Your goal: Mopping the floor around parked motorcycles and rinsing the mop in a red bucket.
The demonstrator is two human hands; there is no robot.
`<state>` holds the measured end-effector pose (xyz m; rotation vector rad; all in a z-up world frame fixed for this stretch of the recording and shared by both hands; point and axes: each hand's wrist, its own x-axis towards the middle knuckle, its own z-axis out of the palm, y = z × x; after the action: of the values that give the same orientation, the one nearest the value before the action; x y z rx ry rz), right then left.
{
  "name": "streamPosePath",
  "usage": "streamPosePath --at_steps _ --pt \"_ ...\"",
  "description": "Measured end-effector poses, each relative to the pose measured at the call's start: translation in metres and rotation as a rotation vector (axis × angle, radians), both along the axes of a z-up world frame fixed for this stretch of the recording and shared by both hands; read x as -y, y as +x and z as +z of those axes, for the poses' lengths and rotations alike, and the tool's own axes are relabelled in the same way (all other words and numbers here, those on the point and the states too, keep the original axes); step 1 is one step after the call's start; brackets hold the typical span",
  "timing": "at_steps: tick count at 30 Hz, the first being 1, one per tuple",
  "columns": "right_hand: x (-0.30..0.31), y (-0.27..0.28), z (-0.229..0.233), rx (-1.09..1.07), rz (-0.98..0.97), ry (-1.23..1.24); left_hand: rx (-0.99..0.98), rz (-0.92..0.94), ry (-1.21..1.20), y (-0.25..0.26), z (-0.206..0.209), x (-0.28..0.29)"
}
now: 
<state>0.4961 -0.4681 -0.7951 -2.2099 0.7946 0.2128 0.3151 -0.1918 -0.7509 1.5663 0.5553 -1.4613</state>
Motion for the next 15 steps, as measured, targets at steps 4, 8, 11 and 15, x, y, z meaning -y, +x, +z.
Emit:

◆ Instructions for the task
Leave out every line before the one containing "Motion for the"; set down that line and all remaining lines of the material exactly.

◆ Answer
Motion for the next 15 steps, as measured, targets at steps 4, 8, 11 and 15, x, y, z meaning -y, +x, +z.
Emit:

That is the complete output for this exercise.